You are viewing a plain text version of this content. The canonical link for it is here.
Posted to issues@spark.apache.org by "Marcelo Vanzin (JIRA)" <ji...@apache.org> on 2014/12/13 01:13:13 UTC

[jira] [Commented] (SPARK-4834) Spark fails to clean up cache / lock files in local dirs

    [ https://issues.apache.org/jira/browse/SPARK-4834?page=com.atlassian.jira.plugin.system.issuetabpanels:comment-tabpanel&focusedCommentId=14245025#comment-14245025 ] 

Marcelo Vanzin commented on SPARK-4834:
---------------------------------------

For example, after running a job that ends up uploading 3 files (the job's jar + two files using "sc.addJar()"), I end up with this:

{noformat}
/tmp/8760687361418428261220_lock
/tmp/-15888563551418428259097_lock
/tmp/16304071011418428261208_lock
/tmp/8760687361418428261220_cache
/tmp/-15888563551418428259097_cache
/tmp/16304071011418428261208_cache
{noformat}

My first idea was to somehow delete these files when the executors go down. But for that, you'd need to keep a ref count somewhere, turning the locking into something way more complicated than it is now.
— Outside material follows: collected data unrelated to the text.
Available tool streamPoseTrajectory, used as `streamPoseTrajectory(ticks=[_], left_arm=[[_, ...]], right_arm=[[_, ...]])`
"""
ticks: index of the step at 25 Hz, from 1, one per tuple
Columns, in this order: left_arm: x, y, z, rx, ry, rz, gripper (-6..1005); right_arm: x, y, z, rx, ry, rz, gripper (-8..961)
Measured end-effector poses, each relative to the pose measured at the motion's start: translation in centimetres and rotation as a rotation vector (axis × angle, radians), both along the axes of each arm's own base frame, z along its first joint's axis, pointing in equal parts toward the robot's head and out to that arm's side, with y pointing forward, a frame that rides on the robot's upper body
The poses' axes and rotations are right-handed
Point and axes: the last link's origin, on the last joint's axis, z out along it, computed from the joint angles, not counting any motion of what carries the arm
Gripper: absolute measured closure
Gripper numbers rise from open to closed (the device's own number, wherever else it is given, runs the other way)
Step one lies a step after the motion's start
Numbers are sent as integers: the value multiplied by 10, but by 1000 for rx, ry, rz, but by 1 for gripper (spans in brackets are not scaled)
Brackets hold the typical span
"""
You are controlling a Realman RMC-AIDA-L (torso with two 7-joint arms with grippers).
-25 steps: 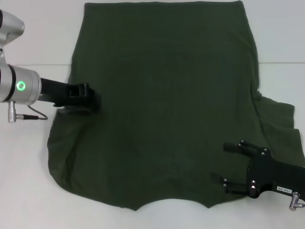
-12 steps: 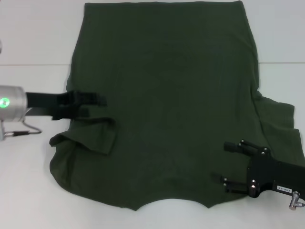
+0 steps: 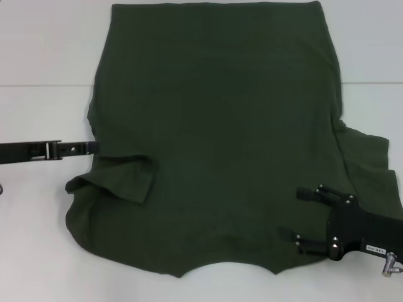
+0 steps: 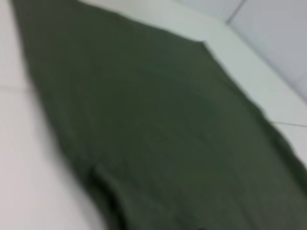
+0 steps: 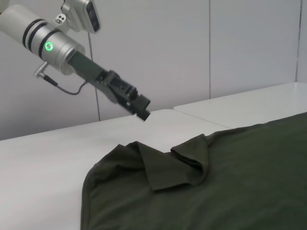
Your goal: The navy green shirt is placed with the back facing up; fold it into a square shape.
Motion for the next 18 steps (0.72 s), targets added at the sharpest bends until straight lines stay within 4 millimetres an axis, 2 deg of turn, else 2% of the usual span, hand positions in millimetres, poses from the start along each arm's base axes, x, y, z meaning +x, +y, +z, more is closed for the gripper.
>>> streamPoseTrajectory(ticks=[4,13,18], left_arm=[[-6,0,-4,-21,27,38,123],[-9,-7,-15,-82,209,-172,149],[-13,-6,-15,-60,275,-215,168]], right_arm=[[0,0,-1,-1,1,0,16],[0,0,-1,1,-1,-1,17],[1,0,-1,2,-2,-4,18]])
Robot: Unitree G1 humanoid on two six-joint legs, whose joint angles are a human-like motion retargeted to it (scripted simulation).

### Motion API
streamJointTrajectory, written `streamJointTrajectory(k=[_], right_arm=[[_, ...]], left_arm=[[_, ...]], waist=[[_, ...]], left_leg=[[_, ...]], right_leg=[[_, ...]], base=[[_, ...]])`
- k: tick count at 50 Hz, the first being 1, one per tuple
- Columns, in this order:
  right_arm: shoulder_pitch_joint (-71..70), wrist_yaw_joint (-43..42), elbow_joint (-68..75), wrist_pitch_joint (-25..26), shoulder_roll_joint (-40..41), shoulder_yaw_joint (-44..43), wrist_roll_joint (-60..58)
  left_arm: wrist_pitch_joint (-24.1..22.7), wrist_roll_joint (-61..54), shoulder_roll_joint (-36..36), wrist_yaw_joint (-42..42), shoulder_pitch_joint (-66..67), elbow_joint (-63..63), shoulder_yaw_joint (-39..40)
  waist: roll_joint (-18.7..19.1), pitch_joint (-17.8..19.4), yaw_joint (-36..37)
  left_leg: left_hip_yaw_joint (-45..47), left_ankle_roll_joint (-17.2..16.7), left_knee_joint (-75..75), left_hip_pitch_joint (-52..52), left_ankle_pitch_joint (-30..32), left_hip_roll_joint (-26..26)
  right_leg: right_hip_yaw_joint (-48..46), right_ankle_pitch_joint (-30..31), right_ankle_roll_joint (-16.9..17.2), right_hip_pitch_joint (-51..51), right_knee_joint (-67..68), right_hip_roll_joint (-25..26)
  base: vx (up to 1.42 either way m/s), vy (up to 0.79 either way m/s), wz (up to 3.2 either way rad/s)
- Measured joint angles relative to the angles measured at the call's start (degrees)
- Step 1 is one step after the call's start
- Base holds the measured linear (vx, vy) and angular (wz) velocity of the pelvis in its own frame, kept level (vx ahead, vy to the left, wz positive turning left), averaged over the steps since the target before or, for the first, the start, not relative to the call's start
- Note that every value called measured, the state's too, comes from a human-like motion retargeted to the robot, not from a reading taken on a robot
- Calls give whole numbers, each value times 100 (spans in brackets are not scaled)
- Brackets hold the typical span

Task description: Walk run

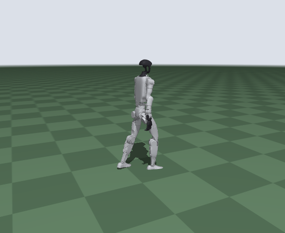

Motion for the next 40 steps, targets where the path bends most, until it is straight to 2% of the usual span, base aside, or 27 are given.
streamJointTrajectory(k=[4, 6, 8, 10, 12, 14, 16, 20, 26, 31, 33, 36, 40], right_arm=[[-86, -109, 48, 197, -21, 175, -55], [-167, -141, 69, 234, -18, 234, -75], [-263, -136, 26, 239, 2, 234, -61], [-391, -111, -51, 224, 12, 224, -10], [-523, -94, -120, 216, -17, 239, 17], [-719, -96, -196, 228, -53, 296, 1], [-879, -84, -258, 224, -86, 347, -24], [-1069, -81, -447, 185, -93, 347, -30], [-1130, -199, -677, 94, 82, 279, 334], [-1013, -99, -549, -305, 25, 448, 150], [-908, -117, -397, -331, -60, 495, -237], [-744, -181, -192, -244, -104, 531, -633], [-415, -332, 19, -177, -179, 505, -570]], left_arm=[[80, 230, -117, 176, 522, 268, 277], [148, 288, -141, 232, 739, 449, 401], [259, 354, -172, 309, 947, 621, 514], [354, 371, -174, 394, 1083, 791, 594], [416, 347, -188, 443, 1189, 902, 652], [475, 340, -244, 457, 1328, 990, 778], [514, 353, -289, 413, 1436, 1061, 858], [639, 464, -332, 291, 1545, 1182, 894], [749, 598, -393, 200, 1469, 1173, 843], [701, 574, -410, 231, 1361, 1008, 827], [666, 546, -434, 240, 1340, 949, 801], [664, 478, -423, 228, 1280, 919, 803], [634, 389, -401, 192, 1188, 865, 668]], waist=[[-130, 73, 46], [-310, 106, 134], [-554, 188, 277], [-689, 262, 362], [-687, 301, 424], [-598, 334, 496], [-463, 332, 574], [-239, 356, 756], [-31, 454, 1115], [-103, 420, 1314], [-158, 369, 1496], [-175, 265, 1479], [88, 73, 1469]], left_leg=[[40, -243, 840, 51, 1174, 27], [326, -222, 1435, -49, 1818, 49], [546, -199, 2344, -316, 2199, 31], [750, -138, 3297, -706, 1909, 228], [971, -38, 3780, -1074, 1617, 540], [992, -98, 3930, -1577, 1335, 751], [943, -168, 3731, -2024, 1126, 862], [1053, -76, 2448, -2583, 804, 892], [515, -284, 539, -3129, 908, 607], [269, 7, 630, -3232, 1251, 463], [560, 278, 837, -3138, 1331, 501], [724, 465, 1174, -3019, 1007, 621], [800, 521, 846, -2429, 714, 750]], right_leg=[[-123, -386, -12, 684, -122, -76], [-143, -484, 7, 1043, -340, -191], [-5, -585, 43, 1371, -507, -355], [-148, -685, 68, 1653, -631, -491], [-205, -744, 72, 1856, -766, -444], [-263, -794, 67, 2101, -980, -283], [-332, -826, 58, 2314, -1188, -87], [-447, -955, 68, 2706, -1439, 229], [-377, -1177, 195, 3279, -1594, 521], [-267, -1257, 538, 3553, -1427, 394], [-103, -1110, 825, 3636, -1244, 233], [-102, -636, 1237, 3683, -880, 41], [-76, 661, 1519, 3463, 117, 21]], base=[[76, -21, 14], [66, -18, -8], [57, -15, 10], [50, -14, 31], [56, -13, 27], [38, -7, 3], [48, -7, -8], [45, -3, -6], [52, 1, -30], [60, 7, -45], [72, 16, -87], [67, 12, -55], [71, 18, -46]])
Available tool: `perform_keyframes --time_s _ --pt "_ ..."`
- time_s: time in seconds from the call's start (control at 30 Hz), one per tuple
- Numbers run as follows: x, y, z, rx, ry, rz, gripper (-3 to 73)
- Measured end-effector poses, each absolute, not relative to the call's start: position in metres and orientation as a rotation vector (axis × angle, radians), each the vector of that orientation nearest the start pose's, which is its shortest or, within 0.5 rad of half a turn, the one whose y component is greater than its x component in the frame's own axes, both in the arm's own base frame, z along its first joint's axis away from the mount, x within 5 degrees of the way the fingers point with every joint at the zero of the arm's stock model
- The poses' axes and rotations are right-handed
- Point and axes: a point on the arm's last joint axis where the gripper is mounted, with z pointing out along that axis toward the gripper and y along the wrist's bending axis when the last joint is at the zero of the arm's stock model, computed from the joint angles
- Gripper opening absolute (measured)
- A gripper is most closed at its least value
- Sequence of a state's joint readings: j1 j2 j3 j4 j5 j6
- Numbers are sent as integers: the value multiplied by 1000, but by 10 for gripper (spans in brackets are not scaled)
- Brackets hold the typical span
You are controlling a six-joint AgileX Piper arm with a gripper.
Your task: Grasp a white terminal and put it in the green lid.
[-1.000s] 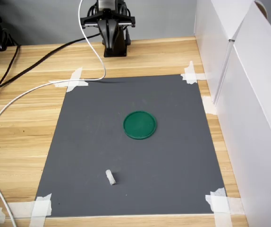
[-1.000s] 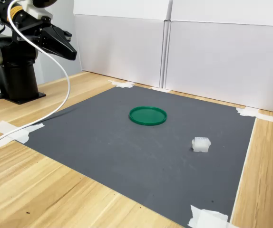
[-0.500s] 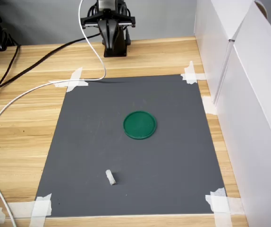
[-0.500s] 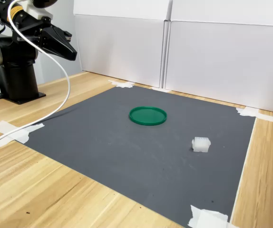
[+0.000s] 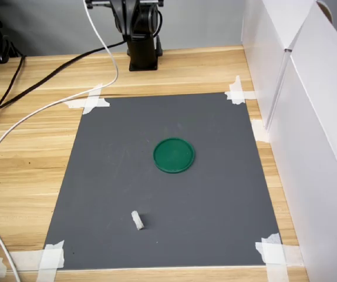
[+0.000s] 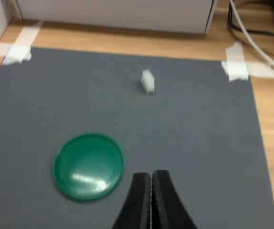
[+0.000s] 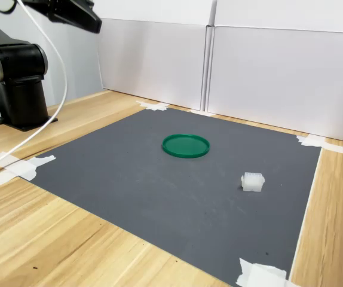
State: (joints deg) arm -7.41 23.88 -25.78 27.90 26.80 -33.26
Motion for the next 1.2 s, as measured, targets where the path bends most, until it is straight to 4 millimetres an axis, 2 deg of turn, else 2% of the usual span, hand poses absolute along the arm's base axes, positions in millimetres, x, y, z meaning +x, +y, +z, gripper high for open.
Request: perform_keyframes --time_s 0.23,0.47,0.83,1.2 --pt "138 2 334 -145 1921 35 -16" --pt "184 -3 350 -161 2012 64 -16" --pt "256 -3 359 -393 2260 150 -16" --pt "326 -12 346 -487 2404 182 -16"
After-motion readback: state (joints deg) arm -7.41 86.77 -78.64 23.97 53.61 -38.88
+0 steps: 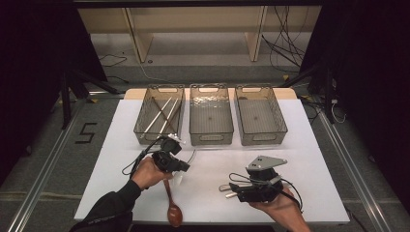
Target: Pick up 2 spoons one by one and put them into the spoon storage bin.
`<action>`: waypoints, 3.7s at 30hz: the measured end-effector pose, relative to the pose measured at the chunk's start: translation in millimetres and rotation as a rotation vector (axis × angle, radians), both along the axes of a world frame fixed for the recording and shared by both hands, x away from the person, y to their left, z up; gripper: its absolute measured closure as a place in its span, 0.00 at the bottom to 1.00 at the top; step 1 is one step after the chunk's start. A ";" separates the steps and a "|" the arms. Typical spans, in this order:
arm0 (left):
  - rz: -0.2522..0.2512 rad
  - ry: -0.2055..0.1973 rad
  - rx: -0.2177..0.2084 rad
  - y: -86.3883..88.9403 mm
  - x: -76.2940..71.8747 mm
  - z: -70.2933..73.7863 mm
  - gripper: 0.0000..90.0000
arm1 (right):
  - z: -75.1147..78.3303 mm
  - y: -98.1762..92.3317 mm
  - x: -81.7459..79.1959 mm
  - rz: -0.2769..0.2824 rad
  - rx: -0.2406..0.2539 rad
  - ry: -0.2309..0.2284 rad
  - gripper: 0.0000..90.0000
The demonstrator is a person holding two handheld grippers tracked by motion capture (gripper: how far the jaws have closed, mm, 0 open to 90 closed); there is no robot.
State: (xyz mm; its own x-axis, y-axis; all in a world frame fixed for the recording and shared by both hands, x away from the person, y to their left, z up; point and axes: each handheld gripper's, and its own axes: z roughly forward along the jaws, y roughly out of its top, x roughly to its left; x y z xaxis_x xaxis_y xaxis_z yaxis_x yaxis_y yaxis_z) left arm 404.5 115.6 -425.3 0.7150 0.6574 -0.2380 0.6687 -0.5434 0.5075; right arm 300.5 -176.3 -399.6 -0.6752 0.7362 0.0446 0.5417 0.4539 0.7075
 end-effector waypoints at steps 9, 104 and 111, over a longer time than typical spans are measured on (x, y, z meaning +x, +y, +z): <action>0.015 -0.085 -0.045 -6.5 22.1 28.6 0.93 | 1.5 -3.5 1.1 -0.017 0.023 -0.011 0.29; 0.003 -0.208 -0.079 27.0 15.9 21.4 0.25 | 6.1 -11.5 0.4 -0.059 0.071 -0.066 0.29; -0.005 -0.215 -0.063 38.7 0.5 14.2 0.24 | 6.0 -12.3 0.1 -0.063 0.076 -0.074 0.29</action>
So my second solution would change the way local dirs are assigned. Basically, each Worker would create one app-specific dir for each directory in SPARK_LOCAL_DIRS, and set that variable when starting the executor. After the app is done, the Worker would clean up that directory. I haven't looked at whether this would require protocol changes, but it should be sort of simple to do.

I'll start looking at the above solution, but feel free to suggest different approaches in the meantime.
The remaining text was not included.